INSTRUCTIONS TO FOLLOW
Nothing but an exact copy of the listing should be given.

--------------------

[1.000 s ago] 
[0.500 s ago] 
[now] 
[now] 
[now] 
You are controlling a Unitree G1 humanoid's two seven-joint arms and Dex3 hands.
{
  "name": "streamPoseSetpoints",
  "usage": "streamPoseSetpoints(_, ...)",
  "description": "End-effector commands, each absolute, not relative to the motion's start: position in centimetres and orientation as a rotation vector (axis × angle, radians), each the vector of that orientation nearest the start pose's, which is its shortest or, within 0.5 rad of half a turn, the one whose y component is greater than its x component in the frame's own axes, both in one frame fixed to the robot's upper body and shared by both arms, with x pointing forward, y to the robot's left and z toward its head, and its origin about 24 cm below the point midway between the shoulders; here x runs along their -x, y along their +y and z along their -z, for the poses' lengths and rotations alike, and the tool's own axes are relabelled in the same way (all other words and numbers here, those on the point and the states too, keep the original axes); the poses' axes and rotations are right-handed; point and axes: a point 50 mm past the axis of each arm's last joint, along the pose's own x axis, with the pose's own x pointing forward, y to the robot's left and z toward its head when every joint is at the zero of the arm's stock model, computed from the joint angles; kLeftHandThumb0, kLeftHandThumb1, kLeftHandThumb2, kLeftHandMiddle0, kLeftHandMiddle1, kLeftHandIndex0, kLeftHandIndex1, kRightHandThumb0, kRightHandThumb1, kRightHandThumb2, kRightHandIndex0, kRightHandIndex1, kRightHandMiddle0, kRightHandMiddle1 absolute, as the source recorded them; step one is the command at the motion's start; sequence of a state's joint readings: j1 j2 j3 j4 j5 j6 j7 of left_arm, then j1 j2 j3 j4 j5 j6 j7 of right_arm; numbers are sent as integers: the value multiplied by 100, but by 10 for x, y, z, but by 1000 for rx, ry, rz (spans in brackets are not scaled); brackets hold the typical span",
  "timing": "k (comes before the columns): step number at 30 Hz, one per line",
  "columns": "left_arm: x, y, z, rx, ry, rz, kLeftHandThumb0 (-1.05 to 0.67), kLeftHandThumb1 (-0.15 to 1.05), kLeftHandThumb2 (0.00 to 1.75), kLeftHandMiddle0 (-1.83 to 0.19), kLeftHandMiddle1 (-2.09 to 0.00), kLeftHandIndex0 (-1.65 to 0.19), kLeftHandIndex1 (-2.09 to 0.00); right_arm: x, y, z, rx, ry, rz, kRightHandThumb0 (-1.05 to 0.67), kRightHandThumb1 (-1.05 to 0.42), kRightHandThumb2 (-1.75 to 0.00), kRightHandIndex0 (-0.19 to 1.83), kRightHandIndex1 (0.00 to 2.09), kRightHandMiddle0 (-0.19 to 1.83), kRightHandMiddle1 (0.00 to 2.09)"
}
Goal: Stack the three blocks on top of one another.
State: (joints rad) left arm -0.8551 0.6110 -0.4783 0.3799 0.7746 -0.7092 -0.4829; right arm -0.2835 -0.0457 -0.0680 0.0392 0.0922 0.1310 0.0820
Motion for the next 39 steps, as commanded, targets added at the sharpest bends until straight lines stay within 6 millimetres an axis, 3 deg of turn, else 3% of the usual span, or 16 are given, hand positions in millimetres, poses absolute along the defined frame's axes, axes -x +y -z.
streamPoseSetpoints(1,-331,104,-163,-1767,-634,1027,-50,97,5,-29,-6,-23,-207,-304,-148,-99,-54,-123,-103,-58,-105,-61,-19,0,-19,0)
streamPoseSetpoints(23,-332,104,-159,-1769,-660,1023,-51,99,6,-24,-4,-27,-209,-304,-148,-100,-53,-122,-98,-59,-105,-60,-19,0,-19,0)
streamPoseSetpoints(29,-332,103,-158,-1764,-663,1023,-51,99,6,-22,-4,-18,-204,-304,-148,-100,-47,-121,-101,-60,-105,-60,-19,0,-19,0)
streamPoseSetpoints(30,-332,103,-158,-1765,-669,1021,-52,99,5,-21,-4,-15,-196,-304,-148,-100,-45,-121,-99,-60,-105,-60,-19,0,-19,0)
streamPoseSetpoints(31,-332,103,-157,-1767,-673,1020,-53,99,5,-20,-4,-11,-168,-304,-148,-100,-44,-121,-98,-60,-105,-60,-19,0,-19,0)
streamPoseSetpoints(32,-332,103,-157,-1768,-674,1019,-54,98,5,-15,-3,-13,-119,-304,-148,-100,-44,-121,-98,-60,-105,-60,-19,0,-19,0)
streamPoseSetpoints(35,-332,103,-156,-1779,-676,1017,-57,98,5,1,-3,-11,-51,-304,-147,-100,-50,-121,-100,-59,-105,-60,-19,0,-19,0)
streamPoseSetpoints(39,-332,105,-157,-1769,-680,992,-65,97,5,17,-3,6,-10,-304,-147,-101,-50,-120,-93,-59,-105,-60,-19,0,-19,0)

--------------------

ANSWER
[1.000 s ago] 
[0.500 s ago] 
[now] 
[now] 
[now] 
You are controlling a Unitree G1 humanoid's two seven-joint arms and Dex3 hands.
{
  "name": "streamPoseSetpoints",
  "usage": "streamPoseSetpoints(_, ...)",
  "description": "End-effector commands, each absolute, not relative to the motion's start: position in centimetres and orientation as a rotation vector (axis × angle, radians), each the vector of that orientation nearest the start pose's, which is its shortest or, within 0.5 rad of half a turn, the one whose y component is greater than its x component in the frame's own axes, both in one frame fixed to the robot's upper body and shared by both arms, with x pointing forward, y to the robot's left and z toward its head, and its origin about 24 cm below the point midway between the shoulders; here x runs along their -x, y along their +y and z along their -z, for the poses' lengths and rotations alike, and the tool's own axes are relabelled in the same way (all other words and numbers here, those on the point and the states too, keep the original axes); the poses' axes and rotations are right-handed; point and axes: a point 50 mm past the axis of each arm's last joint, along the pose's own x axis, with the pose's own x pointing forward, y to the robot's left and z toward its head when every joint is at the zero of the arm's stock model, computed from the joint angles; kLeftHandThumb0, kLeftHandThumb1, kLeftHandThumb2, kLeftHandMiddle0, kLeftHandMiddle1, kLeftHandIndex0, kLeftHandIndex1, kRightHandThumb0, kRightHandThumb1, kRightHandThumb2, kRightHandIndex0, kRightHandIndex1, kRightHandMiddle0, kRightHandMiddle1 absolute, as the source recorded them; step one is the command at the motion's start; sequence of a state's joint readings: j1 j2 j3 j4 j5 j6 j7 of left_arm, then j1 j2 j3 j4 j5 j6 j7 of right_arm; numbers are sent as integers: the value multiplied by 100, but by 10 for x, y, z, but by 1000 for rx, ry, rz (spans in brackets are not scaled); brackets hold the typical span",
  "timing": "k (comes before the columns): step number at 30 Hz, one per line",
  "columns": "left_arm: x, y, z, rx, ry, rz, kLeftHandThumb0 (-1.05 to 0.67), kLeftHandThumb1 (-0.15 to 1.05), kLeftHandThumb2 (0.00 to 1.75), kLeftHandMiddle0 (-1.83 to 0.19), kLeftHandMiddle1 (-2.09 to 0.00), kLeftHandIndex0 (-1.65 to 0.19), kLeftHandIndex1 (-2.09 to 0.00); right_arm: x, y, z, rx, ry, rz, kRightHandThumb0 (-1.05 to 0.67), kRightHandThumb1 (-1.05 to 0.42), kRightHandThumb2 (-1.75 to 0.00), kRightHandIndex0 (-0.19 to 1.83), kRightHandIndex1 (0.00 to 2.09), kRightHandMiddle0 (-0.19 to 1.83), kRightHandMiddle1 (0.00 to 2.09)"
}
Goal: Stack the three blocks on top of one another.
State: (joints rad) left arm -0.8551 0.6110 -0.4783 0.3799 0.7746 -0.7092 -0.4829; right arm -0.2835 -0.0457 -0.0680 0.0392 0.0922 0.1310 0.0820
Motion for the next 39 steps, as commanded, targets added at the sharpest bends until straight lines stay within 6 millimetres an axis, 3 deg of turn, else 3% of the usual span, or 16 are given, hand positions in millimetres, poses absolute along the defined frame's axes, axes -x +y -z.
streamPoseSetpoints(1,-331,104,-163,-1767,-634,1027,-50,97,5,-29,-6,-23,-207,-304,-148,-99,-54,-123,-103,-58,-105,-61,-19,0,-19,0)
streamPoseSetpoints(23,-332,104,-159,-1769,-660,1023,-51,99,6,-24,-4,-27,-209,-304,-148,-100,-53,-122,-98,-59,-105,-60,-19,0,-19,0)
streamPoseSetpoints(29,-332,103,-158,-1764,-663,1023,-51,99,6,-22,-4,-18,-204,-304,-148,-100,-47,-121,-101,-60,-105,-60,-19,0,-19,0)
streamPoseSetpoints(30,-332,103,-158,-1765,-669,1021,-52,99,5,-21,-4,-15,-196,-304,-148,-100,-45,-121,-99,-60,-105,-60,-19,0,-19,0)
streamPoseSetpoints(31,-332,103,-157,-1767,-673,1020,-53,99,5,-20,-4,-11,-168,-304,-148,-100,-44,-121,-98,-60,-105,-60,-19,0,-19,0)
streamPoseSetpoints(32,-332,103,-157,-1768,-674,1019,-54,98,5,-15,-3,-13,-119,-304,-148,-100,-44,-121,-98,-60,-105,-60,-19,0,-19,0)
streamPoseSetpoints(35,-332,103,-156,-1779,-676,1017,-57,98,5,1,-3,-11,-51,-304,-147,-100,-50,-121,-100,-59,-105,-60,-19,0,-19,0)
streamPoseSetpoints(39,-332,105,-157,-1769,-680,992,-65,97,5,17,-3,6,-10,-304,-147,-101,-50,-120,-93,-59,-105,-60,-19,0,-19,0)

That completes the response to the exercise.